== AIM OF THE EXERCISE ==
For the entries below, the expected answer is the line with "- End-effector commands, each", the line with "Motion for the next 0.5", and every line between them, exactly as written, and nothing more.

== GIVEN DATA ==
=-=-=

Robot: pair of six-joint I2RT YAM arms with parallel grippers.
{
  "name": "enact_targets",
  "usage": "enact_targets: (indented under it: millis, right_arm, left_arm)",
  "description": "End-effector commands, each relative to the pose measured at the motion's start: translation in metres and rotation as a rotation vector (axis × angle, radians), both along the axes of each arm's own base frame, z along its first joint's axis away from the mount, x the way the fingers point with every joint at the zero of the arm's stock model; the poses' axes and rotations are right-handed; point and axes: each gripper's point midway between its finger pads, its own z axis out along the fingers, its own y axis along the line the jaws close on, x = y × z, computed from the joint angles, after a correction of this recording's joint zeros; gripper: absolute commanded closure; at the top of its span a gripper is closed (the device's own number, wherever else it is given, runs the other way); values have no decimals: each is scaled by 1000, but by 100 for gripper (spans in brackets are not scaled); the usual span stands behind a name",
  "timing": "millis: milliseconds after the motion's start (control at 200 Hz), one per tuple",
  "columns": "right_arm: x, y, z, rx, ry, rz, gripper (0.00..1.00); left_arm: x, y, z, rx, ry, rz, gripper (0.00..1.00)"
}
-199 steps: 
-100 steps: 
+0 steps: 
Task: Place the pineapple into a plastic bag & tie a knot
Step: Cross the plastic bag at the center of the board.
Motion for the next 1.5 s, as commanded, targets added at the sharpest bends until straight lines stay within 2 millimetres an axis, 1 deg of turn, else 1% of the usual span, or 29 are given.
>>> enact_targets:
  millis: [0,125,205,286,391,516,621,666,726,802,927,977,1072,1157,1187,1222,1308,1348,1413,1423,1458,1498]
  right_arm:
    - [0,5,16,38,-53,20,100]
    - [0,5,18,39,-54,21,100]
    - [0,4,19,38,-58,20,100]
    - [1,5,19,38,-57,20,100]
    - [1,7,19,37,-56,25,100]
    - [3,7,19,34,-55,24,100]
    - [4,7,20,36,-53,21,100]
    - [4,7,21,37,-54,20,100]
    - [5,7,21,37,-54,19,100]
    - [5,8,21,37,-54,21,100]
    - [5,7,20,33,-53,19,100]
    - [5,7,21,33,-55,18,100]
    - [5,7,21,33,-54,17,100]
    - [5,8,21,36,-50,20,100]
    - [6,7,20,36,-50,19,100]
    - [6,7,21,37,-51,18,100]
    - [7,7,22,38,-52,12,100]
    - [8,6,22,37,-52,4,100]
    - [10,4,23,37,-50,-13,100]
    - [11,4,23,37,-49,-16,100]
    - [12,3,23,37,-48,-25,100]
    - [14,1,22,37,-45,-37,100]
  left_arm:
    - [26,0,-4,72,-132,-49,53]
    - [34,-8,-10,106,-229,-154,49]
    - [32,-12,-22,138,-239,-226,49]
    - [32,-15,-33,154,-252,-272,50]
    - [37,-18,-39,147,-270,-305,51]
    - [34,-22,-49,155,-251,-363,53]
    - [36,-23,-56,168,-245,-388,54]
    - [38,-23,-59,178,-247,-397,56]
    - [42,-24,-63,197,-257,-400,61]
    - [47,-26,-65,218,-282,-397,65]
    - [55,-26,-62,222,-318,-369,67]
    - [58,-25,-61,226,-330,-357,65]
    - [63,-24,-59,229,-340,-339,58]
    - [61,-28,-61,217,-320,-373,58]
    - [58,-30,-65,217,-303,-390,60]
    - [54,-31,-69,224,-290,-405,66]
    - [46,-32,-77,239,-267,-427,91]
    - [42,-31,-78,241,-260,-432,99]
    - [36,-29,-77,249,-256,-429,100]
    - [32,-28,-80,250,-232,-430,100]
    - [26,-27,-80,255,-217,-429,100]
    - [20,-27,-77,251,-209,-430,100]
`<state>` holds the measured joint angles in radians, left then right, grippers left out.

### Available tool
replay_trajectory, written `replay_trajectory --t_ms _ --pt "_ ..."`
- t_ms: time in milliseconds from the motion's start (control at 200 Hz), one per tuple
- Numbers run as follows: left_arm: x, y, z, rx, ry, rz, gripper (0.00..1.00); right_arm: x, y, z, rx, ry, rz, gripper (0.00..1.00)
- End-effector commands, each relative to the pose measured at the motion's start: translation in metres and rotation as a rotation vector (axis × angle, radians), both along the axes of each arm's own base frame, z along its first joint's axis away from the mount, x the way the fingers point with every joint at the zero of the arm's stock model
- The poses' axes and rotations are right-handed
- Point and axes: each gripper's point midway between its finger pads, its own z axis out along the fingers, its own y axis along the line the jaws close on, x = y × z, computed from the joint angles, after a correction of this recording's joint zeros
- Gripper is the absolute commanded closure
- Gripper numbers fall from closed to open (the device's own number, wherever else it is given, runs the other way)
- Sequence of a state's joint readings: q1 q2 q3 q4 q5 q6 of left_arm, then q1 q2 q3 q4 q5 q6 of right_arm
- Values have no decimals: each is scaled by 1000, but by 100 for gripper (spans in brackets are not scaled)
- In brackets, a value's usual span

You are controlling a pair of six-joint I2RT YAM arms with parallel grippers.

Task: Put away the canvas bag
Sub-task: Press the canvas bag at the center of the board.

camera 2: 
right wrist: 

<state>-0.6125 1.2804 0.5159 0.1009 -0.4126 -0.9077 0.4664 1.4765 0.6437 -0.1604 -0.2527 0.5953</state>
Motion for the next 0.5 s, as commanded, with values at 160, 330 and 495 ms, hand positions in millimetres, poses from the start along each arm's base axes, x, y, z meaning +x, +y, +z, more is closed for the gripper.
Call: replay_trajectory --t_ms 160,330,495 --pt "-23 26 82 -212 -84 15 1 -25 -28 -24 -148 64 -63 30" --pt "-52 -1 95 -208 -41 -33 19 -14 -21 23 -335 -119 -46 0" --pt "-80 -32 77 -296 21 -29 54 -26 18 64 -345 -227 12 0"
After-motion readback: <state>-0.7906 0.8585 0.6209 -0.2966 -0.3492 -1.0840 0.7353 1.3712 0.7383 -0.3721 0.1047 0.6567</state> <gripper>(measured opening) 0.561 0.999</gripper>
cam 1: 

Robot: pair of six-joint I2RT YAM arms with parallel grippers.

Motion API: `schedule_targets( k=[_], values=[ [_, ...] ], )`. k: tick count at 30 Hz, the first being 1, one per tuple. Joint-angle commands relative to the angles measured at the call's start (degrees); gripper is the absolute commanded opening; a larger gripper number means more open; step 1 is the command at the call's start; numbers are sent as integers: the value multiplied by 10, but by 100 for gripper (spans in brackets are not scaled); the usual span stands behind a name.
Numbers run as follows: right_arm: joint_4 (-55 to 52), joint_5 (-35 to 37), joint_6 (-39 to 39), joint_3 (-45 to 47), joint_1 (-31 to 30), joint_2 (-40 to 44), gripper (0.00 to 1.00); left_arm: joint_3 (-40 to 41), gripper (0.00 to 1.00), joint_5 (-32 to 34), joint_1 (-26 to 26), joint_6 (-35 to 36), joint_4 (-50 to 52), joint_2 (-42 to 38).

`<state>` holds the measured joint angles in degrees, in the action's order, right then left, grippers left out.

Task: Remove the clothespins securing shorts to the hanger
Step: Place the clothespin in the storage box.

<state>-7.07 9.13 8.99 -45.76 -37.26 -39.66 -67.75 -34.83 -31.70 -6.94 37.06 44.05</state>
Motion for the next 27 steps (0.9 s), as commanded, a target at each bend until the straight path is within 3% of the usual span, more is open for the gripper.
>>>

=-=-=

== RESULT OF THE TASK ==
- End-effector commands, each relative to the pose measured at the motion's start: translation in metres and rotation as a rotation vector (axis × angle, radians), both along the axes of each arm's own base frame, z along its first joint's axis away from the mount, x the way the fingers point with every joint at the zero of the arm's stock model
- The poses' axes and rotations are right-handed
- Point and axes: each gripper's point midway between its finger pads, its own z axis out along the fingers, its own y axis along the line the jaws close on, x = y × z, computed from the joint angles, after a correction of this recording's joint zeros
- Gripper is the absolute commanded closure
- Gripper numbers fall from closed to open (the device's own number, wherever else it is given, runs the other way)
- Sequence of a state's joint readings: q1 q2 q3 q4 q5 q6 of left_arm, then q1 q2 q3 q4 q5 q6 of right_arm
- Values have no decimals: each is scaled by 1000, but by 100 for gripper (spans in brackets are not scaled)
- In brackets, a value's usual span

You are controlling a pair of six-joint I2RT YAM arms with parallel grippers.

Task: Put away the canvas bag
Sub-task: Press the canvas bag at the center of the board.

camera 2: 
right wrist: 

<state>-0.6125 1.2804 0.5159 0.1009 -0.4126 -0.9077 0.4664 1.4765 0.6437 -0.1604 -0.2527 0.5953</state>
Motion for the next 0.5 s, as commanded, with values at 160, 330 and 495 ms, hand positions in millimetres, poses from the start along each arm's base axes, x, y, z meaning +x, +y, +z, more is closed for the gripper.

The answer is complete.